Objective - Our laboratory has previously established in vitro that a caspase-generated RasGAP N-terminal moiety, called fragment N, potently protects cells, including insulinomas, from apoptotic stress. We aimed to determine whether fragment N can increase the resistance of pancreatic beta cells in a physiological setting.

Research design and methods - A mouse line, called RIP-N, was generated that bears a transgene containing the rat insulin promoter followed by the cDNA encoding fragment N. The histology, functionality, and resistance to stress of RIP-N islets were then assessed.

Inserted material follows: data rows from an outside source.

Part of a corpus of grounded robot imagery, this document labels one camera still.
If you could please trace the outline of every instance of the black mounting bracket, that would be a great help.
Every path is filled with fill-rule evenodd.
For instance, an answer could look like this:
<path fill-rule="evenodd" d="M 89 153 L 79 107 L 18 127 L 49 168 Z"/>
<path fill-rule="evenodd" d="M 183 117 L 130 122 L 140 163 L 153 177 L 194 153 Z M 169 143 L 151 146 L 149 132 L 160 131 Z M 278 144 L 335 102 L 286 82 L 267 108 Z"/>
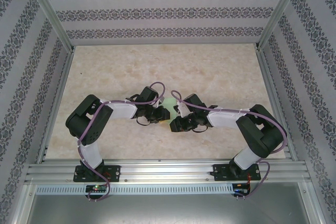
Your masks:
<path fill-rule="evenodd" d="M 214 176 L 215 181 L 242 181 L 248 180 L 248 176 L 250 176 L 250 180 L 261 180 L 257 164 L 251 165 L 249 169 L 237 176 L 230 171 L 230 164 L 215 164 L 213 168 L 214 171 L 210 175 Z"/>
<path fill-rule="evenodd" d="M 120 165 L 104 165 L 102 162 L 96 169 L 101 175 L 108 179 L 109 182 L 119 182 Z M 87 168 L 82 162 L 75 168 L 73 182 L 105 182 L 101 177 Z"/>

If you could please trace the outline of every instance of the enclosure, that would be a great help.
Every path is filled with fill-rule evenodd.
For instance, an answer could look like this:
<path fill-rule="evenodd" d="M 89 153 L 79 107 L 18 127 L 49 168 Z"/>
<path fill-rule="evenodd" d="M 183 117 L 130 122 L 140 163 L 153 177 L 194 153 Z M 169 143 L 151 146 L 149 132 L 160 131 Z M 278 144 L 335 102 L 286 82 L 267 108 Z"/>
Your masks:
<path fill-rule="evenodd" d="M 0 223 L 336 222 L 335 0 L 0 3 Z M 105 203 L 87 201 L 65 120 L 89 94 L 125 99 L 154 81 L 166 103 L 176 89 L 271 112 L 288 144 L 259 192 L 236 199 L 237 181 L 211 175 L 247 146 L 239 131 L 117 119 L 98 142 L 119 182 Z"/>

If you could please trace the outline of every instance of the beige floor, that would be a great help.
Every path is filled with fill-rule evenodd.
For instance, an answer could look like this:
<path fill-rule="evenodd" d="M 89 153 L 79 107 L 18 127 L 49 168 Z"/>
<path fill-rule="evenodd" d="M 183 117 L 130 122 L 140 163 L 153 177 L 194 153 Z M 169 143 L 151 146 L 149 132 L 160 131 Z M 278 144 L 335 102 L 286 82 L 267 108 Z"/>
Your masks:
<path fill-rule="evenodd" d="M 78 46 L 46 158 L 79 158 L 66 118 L 89 94 L 124 99 L 154 81 L 196 93 L 207 106 L 271 111 L 253 45 Z M 239 130 L 212 128 L 197 134 L 172 133 L 168 123 L 147 127 L 135 120 L 111 120 L 99 138 L 103 158 L 232 158 L 246 146 Z M 272 157 L 285 157 L 283 152 Z"/>

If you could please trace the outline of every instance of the striped wall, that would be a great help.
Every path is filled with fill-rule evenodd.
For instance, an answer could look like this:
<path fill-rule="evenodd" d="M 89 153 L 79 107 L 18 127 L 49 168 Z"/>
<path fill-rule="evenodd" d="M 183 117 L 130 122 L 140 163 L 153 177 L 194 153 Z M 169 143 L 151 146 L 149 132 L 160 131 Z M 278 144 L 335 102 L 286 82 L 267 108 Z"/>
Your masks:
<path fill-rule="evenodd" d="M 50 0 L 74 45 L 257 42 L 279 0 Z"/>
<path fill-rule="evenodd" d="M 264 48 L 298 157 L 336 223 L 336 0 L 291 0 Z"/>
<path fill-rule="evenodd" d="M 68 52 L 36 0 L 0 0 L 0 223 L 36 161 Z"/>

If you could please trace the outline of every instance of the wallpaper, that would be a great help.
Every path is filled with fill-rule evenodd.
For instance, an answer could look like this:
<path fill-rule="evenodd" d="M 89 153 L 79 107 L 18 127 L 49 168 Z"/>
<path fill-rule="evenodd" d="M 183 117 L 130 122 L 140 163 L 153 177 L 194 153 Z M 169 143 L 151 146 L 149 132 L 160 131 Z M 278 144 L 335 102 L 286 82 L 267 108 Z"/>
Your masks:
<path fill-rule="evenodd" d="M 50 0 L 74 45 L 257 42 L 279 0 Z"/>
<path fill-rule="evenodd" d="M 290 0 L 264 48 L 299 159 L 336 223 L 336 0 Z"/>
<path fill-rule="evenodd" d="M 0 223 L 36 161 L 68 53 L 36 0 L 0 0 Z"/>

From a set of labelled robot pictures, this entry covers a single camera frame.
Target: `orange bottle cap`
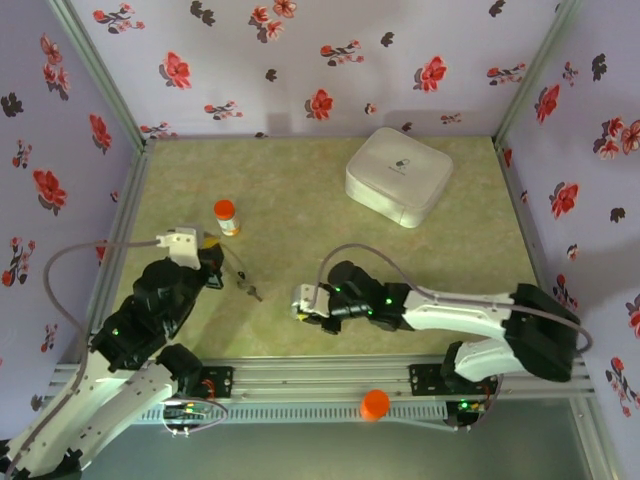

Results - Pancreatic beta cells of RIP-N mice express fragment N, activate Akt and block NFκB activity without affecting islet cell proliferation or the morphology and cellular composition of islets. Intraperitoneal glucose tolerance tests revealed that RIP-N mice control their glycemia similarly as wild-type mice throughout their lifespan. Moreover, islets isolated from RIP-N mice showed normal glucose-induced insulin secretory capacities. They however displayed increased resistance to apoptosis induced by a series of stresses including inflammatory cytokines, fatty acids, and hyperglycemia. RIP-N mice were also protected from multiple low-dose streptozotocin injection-induced diabetes and this was associated with reduced in vivo beta cell apoptosis.

Conclusions - Fragment N efficiently increases the overall resistance of beta cells to noxious stimuli without interfering with the physiological functions of the cells. Fragment N and the pathway it regulates represent therefore a potential target for the development of anti-diabetic tools.